May 16 (Bloomberg) -- Kenya’s shilling slumped for the seventh straight day, its longest losing streak in nine months, as falling yields on government securities damps investors’ appetite.
The currency of East Africa’s biggest economy retreated as much as 1 percent and traded 0.5 percent weaker at 84.30 per dollar as at 2:35 p.m. in Nairobi. A close at that level would be the longest run of losses since August.
“The falling yields on government securities have undermined the shilling on reduced inflows form investors who were targeting the higher yields hence propping the shilling,” Raphael Agung, a dealer at Nairobi-based Commercial Bank of Africa Ltd., said on phone.

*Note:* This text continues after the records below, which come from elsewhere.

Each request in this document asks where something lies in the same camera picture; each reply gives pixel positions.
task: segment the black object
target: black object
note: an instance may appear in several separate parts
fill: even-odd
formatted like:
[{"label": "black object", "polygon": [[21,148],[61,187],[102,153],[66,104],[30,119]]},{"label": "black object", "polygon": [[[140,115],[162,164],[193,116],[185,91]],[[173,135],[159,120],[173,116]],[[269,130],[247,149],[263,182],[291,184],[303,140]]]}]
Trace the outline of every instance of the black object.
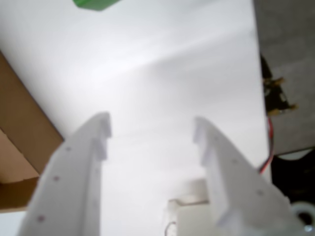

Kenya’s three- and six-month borrowing costs fell for the 17th straight week after the government cut the size of its weekly debt offering and halved its target for domestic debt purchases in this financial year.
Kenya has lowered its target for borrowing on the local market to 62.1 billion shillings ($736.6 million) for the fiscal year ending June 30, from a previous goal of 119.5 billion shillings. The country will replace the local financing with a $600 million syndicated loan arranged by Citigroup Inc., South Africa’s Standard Bank Group Ltd. and London-based Standard Chartered Plc, which was signed yesterday.
The yield on the 91-day Treasury bills declined to 11.381 percent at last week’s sale from a high of 20.799 percent at a sale on Jan 12, while the yield on 182-day bills declined to 13.076 percent at a sale on May 9, from a high of 20.914 percent realized on Jan 23, according to the Central bank website. The government has offered for sale 2 billion shillings of 6-months treasury bills at today’s auction.
Kenya has offered 3 billion shillings in its one-week repurchase agreements auction today, an official of the bank who declined to be identified in line with policy said in a phone interview from the capital today.
“The mop up action by the central bank is largely for short term liquidity management hence not expected to prop up the shilling,” Agung said.
Kenya’s government signed a $600 million two-year loan accord with three foreign banks at 475 basis points above the London interbank offered rate, Standard Bank Group Ltd. said.
“We expect the loan, which will be in foreign currency, to assist in the stabilisation of the shilling and building up of the foreign-currency reserves,” Njeru Githae, minister of finance, said yesterday.
Tanzania’s shilling weakened 0.4 percent to 1,585 per dollar, while the Ugandan shilling strengthened less than 0.1 percent to 2,488 per dollar.